Fifty publications were included in this review. Consistent with previous research, studies from high-income countries and the use of qualitative methods within the context of hospitals, dominated the included studies. However, promising developments have been made, with an emergence of studies conducted at the macro-system level, including the development of quantitative tools and indicator-based modelling approaches, and the increased involvement of low- and middle-income countries in research (LMIC). Concordant with previous research, eight key resilience capacities were identified that can support, develop or enhance resilient performance, namely: structure, alignment, coordination, learning, involvement, risk awareness, leadership, and communication. The need for healthcare workers to constantly learn and make adaptations, however, had potentially adverse physical and emotional consequences for healthcare workers, in addition to adverse effects on routine patient care.

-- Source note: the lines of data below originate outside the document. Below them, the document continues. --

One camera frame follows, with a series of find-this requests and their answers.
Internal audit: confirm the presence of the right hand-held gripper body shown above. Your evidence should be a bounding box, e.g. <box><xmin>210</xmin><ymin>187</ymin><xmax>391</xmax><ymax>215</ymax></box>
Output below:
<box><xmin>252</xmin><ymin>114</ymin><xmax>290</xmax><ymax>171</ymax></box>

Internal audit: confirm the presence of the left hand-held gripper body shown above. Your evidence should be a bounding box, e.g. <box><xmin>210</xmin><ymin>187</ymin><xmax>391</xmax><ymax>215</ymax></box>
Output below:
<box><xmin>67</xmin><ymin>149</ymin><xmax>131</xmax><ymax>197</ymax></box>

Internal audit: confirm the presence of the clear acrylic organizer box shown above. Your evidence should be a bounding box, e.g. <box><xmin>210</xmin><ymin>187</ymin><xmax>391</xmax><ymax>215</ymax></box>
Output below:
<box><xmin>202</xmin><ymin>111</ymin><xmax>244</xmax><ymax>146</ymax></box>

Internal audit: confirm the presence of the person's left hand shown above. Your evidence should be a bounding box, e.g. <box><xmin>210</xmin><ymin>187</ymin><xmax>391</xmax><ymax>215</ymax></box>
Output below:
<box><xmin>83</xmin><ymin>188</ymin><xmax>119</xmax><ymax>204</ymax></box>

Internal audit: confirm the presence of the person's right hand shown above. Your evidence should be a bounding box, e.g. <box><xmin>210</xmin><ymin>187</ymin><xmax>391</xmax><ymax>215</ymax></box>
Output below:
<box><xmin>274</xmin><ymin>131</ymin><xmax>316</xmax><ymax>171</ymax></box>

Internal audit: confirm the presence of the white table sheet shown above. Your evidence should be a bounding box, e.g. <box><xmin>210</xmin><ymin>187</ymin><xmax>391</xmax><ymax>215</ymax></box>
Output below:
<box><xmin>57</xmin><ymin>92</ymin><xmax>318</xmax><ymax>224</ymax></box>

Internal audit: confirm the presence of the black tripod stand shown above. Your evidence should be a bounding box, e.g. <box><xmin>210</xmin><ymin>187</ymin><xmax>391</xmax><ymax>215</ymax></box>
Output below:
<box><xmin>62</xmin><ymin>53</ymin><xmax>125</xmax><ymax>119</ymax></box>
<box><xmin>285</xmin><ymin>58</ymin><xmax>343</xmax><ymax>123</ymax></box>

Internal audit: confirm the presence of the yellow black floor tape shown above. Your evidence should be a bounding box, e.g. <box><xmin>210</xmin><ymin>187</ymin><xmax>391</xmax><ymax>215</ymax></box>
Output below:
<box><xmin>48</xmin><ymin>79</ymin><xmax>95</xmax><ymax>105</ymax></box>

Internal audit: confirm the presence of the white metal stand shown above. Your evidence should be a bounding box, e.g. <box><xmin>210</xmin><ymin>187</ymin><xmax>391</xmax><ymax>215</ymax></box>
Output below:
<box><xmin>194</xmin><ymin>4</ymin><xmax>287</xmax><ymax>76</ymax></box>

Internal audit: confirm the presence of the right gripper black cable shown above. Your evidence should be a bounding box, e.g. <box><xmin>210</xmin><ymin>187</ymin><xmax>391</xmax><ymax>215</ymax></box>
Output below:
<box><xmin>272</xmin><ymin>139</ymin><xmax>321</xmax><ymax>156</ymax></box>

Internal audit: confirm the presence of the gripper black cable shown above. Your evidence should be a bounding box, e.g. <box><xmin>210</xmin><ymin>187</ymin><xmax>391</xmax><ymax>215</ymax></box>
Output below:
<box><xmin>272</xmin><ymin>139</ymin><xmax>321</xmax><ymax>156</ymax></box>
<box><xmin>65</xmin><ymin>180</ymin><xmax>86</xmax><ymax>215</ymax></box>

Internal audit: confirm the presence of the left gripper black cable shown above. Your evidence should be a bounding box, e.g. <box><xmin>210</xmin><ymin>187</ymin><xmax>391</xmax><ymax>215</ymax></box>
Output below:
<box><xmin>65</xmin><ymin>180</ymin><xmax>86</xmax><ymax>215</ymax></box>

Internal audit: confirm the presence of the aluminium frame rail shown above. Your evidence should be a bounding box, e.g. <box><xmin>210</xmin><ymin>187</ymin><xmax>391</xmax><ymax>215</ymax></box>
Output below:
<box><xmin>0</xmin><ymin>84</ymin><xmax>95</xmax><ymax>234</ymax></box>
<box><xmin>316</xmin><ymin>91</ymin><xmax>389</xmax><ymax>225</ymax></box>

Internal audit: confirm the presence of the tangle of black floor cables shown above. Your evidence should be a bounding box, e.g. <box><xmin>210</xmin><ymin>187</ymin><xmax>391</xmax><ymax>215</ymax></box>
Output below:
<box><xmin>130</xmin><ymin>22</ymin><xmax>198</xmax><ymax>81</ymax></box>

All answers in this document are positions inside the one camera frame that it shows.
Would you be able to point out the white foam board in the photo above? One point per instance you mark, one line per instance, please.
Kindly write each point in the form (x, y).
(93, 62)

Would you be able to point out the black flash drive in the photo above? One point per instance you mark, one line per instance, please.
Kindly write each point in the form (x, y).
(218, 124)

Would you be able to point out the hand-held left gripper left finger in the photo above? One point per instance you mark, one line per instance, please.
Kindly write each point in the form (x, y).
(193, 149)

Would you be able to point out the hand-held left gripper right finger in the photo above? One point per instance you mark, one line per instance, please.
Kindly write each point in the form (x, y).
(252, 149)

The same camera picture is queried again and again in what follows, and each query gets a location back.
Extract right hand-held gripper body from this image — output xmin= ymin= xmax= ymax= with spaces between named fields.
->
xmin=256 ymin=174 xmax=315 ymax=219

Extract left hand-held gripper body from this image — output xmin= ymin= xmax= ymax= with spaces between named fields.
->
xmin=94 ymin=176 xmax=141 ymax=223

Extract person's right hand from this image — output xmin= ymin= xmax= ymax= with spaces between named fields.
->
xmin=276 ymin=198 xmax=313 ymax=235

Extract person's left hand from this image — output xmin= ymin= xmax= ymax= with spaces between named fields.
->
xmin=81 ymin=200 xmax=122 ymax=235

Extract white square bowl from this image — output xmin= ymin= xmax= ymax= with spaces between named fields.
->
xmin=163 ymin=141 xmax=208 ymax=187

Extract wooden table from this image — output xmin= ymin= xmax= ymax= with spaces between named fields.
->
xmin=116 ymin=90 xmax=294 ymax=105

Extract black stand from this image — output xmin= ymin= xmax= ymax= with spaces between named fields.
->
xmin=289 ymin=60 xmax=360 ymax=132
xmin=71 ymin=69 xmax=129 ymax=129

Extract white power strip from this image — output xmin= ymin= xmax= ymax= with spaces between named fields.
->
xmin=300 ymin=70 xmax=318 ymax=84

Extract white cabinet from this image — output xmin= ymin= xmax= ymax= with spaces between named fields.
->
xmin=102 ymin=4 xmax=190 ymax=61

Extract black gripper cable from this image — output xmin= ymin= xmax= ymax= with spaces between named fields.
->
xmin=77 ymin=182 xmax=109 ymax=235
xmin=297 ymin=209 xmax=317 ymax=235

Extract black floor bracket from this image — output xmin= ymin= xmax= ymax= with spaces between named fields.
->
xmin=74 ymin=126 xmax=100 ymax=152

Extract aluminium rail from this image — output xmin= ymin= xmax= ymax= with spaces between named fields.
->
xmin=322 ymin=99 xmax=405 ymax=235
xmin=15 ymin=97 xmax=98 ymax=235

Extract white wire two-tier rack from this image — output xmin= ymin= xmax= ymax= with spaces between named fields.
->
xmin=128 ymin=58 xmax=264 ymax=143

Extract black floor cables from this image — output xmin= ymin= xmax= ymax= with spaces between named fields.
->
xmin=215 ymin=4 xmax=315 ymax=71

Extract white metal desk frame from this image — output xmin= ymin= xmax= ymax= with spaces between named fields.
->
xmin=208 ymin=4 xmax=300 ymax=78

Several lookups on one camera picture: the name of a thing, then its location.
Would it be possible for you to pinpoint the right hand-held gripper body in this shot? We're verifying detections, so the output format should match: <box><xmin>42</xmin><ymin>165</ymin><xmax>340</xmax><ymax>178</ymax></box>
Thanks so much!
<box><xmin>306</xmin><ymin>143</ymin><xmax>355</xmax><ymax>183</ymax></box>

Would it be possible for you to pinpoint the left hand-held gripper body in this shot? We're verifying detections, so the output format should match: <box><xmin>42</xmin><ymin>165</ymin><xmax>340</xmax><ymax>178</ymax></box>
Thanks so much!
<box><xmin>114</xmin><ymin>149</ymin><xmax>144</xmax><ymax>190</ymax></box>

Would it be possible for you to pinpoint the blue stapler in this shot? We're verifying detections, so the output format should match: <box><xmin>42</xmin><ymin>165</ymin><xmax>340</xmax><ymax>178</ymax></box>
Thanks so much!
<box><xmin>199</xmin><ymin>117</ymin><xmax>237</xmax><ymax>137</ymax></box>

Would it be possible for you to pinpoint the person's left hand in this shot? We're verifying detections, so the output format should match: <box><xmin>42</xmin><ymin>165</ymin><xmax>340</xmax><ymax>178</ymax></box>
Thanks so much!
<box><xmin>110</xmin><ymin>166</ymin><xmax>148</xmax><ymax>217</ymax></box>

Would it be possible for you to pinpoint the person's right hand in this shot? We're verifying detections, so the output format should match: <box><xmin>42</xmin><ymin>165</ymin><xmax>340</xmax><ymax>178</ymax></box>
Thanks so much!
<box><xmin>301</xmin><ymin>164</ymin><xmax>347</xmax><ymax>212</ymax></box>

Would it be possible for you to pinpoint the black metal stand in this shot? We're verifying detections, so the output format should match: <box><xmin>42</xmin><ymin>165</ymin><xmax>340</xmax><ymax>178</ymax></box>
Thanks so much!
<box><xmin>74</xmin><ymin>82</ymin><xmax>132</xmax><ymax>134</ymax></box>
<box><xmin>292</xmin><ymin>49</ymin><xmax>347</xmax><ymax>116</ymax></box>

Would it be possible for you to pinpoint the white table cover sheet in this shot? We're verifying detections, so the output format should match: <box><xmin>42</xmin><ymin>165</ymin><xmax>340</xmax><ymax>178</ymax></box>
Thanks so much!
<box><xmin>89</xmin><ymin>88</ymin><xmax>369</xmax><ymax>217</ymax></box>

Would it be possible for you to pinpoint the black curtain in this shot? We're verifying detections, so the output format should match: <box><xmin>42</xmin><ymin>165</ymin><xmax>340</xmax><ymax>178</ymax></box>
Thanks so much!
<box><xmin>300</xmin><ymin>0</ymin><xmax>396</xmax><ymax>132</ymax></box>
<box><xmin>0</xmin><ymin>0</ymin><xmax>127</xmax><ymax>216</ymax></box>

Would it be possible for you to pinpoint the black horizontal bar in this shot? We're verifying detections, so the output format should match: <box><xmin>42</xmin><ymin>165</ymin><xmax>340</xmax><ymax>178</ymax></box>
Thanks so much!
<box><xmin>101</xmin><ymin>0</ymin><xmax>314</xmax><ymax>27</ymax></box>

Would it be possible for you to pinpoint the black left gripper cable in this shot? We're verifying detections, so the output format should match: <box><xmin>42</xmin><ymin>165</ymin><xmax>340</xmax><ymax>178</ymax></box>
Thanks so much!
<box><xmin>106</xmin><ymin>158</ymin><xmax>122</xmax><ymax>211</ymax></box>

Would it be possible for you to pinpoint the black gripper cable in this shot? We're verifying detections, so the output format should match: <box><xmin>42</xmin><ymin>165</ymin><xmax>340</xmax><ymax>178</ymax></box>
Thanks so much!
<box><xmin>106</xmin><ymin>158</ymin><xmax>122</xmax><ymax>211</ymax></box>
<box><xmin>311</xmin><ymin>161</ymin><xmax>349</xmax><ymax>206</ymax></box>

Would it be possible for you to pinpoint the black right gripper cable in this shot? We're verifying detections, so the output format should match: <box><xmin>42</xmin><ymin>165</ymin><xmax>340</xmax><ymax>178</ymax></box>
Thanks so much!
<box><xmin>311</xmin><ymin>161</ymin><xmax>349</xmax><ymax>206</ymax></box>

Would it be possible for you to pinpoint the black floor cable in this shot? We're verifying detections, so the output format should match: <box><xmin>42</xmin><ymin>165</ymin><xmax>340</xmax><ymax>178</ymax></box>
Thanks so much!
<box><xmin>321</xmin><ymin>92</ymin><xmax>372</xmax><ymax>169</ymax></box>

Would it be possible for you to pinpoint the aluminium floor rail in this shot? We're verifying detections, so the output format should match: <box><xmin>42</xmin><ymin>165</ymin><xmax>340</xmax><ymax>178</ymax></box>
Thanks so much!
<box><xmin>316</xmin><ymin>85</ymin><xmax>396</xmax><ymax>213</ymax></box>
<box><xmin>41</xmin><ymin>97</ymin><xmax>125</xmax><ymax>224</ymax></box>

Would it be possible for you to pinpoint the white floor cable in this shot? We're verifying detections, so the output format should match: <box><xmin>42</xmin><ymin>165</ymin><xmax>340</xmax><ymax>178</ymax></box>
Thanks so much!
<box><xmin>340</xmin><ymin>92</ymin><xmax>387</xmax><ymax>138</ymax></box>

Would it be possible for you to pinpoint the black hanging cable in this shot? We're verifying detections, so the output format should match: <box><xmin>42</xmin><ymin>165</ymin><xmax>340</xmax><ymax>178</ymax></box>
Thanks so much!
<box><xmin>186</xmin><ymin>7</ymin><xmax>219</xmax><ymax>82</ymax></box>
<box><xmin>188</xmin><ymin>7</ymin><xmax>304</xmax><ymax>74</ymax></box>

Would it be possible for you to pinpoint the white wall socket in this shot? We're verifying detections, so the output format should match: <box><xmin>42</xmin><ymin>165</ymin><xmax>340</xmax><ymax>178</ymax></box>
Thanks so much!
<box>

This review identified an upsurge in new empirical studies on health system resilience associated with COVID-19. The pandemic provided a unique opportunity to examine RHC in practice, and uncovered emerging new evidence on RHC theory and system factors that contribute to resilient performance at micro, meso and macro levels. These findings will enable leaders and other stakeholders to strengthen health system resilience when responding to future challenges and unexpected events.
新冠疫情给医疗服务质量和安全的维护带来了多方面的挑战,比以往任何时候都更加凸显出建立有弹性和反应力的医疗体系的必要性。本综述旨在调查新冠疫情期间弹性医疗保健(RHC)的实证研究,以:确定研究的重点领域;综合分析在微观、中观和宏观系统层面上发展 RHC 的能力;以及确定维持系统性能对系统参与者(医护人员、患者)造成的不利后果。
从 2020 年 1 月 1 日至 2022 年 8 月 30 日,使用与系统弹性和相关概念、医疗保健和医疗保健环境以及 COVID-19 相关的关键词,在三个学术数据库(Medline、EMBASE、Scopus)中进行检索。使用混合归纳演绎主题分析方法对发展和增强系统弹性的能力进行综合分析。
共纳入 50 篇文献。与以往的研究一致,来自高收入国家的研究和在医院背景下使用定性方法的研究在纳入的研究中占主导地位。然而,已经取得了一些有希望的进展,包括在宏观系统层面开展的研究、开发定量工具和基于指标的建模方法,以及更多的中低收入国家参与研究(LMIC)。与以往的研究一致,确定了八项关键的弹性能力,这些能力可以支持、发展或增强弹性表现,分别是:结构、对齐、协调、学习、参与、风险意识、领导力和沟通。然而,医护人员不断学习和适应的需求,除了对常规患者护理产生不利影响外,还对医护人员的身心健康造成了潜在的不利后果。
本综述确定了与新冠疫情相关的医疗体系弹性新实证研究的增加。疫情为 RHC 的实践研究提供了独特的机会,并揭示了关于 RHC 理论和系统因素的新证据,这些因素有助于微观、中观和宏观层面的弹性表现。这些发现将使领导者和其他利益相关者能够在应对未来挑战和突发事件时增强医疗体系的弹性。